Der für die Kantinenaufsicht zuständige Vollzugsbeamte Wolfgang Philip lobte das Anlernen der inhaftierten Auszubildenden und "dass die Leute so gefördert werden". Im Mai 2015 hatten insgesamt acht "Umschüler" den Kurs gestartet, aktuell sind noch fünf übrig.

René Apelt (49) aus Köln ist einer von ihnen. Er kam 2010 wegen eines Tötungsdeliktes im Drogenrausch ins Gefängnis. Er lobte besonders "das Miteinander hier. Man arbeitet gut zusammen, lernt Empathie und Disziplin. Persönlich denke ich auch an später.

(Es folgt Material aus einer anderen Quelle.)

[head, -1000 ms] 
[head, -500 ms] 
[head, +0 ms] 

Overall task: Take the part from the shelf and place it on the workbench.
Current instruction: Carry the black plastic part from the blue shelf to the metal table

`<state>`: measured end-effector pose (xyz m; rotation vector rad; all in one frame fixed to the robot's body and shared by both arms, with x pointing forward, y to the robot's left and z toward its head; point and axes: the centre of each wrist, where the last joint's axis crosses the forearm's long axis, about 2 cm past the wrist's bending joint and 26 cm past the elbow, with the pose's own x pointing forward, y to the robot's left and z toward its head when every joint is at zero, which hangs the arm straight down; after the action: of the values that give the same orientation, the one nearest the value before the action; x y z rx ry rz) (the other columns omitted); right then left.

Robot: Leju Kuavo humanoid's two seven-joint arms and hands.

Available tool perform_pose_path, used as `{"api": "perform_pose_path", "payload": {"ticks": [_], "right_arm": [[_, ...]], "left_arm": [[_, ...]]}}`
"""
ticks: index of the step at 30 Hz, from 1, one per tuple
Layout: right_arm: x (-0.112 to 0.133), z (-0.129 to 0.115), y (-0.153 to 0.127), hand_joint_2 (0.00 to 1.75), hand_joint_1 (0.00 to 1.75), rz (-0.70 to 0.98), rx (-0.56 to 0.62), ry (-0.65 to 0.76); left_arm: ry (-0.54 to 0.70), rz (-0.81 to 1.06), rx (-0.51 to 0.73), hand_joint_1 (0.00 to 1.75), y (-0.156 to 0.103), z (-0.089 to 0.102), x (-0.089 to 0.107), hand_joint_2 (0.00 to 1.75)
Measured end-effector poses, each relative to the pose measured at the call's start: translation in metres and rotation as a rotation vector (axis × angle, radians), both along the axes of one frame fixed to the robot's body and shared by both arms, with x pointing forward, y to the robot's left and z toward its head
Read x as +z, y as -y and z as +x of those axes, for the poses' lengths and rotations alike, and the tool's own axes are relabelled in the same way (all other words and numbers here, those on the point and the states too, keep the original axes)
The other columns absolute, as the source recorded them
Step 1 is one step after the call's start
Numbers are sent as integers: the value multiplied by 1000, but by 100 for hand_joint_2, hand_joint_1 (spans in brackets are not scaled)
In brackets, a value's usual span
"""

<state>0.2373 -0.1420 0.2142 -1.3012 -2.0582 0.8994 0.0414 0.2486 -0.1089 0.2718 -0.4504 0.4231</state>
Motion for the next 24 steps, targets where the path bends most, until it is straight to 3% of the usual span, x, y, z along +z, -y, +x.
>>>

Wenn ich gegen 2023 wieder hier raus komme, möchte ich gerne als Koch weiterarbeiten." Denn seine vorherige Arbeit als Lehrrettungsassistenten darf er nicht mehr ausführen.

Am gestrigen Montag kümmerte er sich um die Zubereitung des Lachses, der unter anderem "tranchiert, filetiert und abgebraten wird". Am meisten freute Apelt die Tatsache, "dass man so auch lernt, ein Event zu planen und was man alles beachten muss." Bereits vor drei Wochen bekam das JVA-Kochteam die Ankündigung des Termins, plante seitdem und legte das Arrangement der Nachspeise fest.

TV-Koch und Integrationsvorbild Volker Westermann resümierte über das Erlebte: "Der Arbeitseifer der Auszubildenden war sehr gut. Ich bin begeistert, wie viel Ehrgeiz hier gezeigt wird. Ich kann nur hoffen, dass die Menschen hier nachher in der Freiheit ihren Traum vom Koch auch wirklich umsetzen können."